Stored items
++++++++++++++++++++

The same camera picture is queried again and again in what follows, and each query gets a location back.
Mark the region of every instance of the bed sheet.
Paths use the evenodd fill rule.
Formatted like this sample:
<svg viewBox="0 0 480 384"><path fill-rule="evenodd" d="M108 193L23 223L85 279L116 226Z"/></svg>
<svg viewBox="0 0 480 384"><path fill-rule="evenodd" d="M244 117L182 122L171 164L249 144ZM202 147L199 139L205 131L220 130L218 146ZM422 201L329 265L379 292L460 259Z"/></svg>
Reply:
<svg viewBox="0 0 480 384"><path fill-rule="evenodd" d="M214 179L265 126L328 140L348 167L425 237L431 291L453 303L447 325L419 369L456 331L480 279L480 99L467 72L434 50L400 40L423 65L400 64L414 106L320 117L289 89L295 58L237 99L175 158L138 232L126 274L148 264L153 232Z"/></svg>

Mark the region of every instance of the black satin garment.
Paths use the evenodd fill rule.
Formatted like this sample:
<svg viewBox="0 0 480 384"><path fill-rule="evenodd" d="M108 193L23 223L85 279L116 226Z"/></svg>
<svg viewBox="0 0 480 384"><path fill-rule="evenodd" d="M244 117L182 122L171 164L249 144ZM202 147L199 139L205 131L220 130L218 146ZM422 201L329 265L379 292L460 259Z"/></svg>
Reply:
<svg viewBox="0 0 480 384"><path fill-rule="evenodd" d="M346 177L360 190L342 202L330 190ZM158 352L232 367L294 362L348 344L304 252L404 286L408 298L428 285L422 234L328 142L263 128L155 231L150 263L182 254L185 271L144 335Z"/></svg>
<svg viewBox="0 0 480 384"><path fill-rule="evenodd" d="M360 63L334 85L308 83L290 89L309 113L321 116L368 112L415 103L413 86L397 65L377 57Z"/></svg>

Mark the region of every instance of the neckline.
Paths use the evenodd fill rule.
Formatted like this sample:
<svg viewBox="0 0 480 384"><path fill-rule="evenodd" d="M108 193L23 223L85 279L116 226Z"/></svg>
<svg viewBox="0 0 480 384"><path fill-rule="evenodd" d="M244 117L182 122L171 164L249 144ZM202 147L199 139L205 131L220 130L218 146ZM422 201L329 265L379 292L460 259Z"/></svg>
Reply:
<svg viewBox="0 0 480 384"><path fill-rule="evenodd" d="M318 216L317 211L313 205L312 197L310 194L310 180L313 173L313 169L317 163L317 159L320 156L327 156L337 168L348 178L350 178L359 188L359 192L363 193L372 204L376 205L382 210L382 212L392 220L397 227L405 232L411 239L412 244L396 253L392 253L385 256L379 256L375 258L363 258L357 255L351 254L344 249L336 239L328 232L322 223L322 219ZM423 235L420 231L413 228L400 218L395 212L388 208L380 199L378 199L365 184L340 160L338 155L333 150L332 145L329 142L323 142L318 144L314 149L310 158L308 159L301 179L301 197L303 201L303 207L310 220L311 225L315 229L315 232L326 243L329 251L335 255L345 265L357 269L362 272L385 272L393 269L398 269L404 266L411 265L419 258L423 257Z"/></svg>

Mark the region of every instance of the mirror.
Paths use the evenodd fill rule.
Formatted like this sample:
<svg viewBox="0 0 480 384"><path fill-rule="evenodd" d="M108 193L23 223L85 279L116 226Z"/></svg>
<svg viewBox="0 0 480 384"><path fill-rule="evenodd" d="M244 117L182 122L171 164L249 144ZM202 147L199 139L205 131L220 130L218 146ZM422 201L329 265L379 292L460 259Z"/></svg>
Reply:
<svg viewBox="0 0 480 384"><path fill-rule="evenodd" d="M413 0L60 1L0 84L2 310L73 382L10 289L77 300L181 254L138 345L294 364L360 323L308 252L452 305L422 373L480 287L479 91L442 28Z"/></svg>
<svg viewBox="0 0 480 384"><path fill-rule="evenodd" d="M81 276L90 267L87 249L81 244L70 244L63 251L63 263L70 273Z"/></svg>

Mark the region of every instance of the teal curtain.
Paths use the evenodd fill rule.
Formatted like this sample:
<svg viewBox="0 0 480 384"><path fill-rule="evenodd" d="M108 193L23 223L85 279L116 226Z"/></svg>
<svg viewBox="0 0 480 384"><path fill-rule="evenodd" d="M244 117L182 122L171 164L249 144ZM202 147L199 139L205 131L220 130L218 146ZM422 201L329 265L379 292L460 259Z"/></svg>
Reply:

++++++++++++++++++++

Problem details: Copy each line from the records above that includes the string "region".

Solution for this task:
Mark the region of every instance of the bed sheet.
Mark the region of every instance of the black satin garment.
Mark the region of every instance of the neckline.
Mark the region of every instance of the mirror.
Mark the region of every instance of the teal curtain.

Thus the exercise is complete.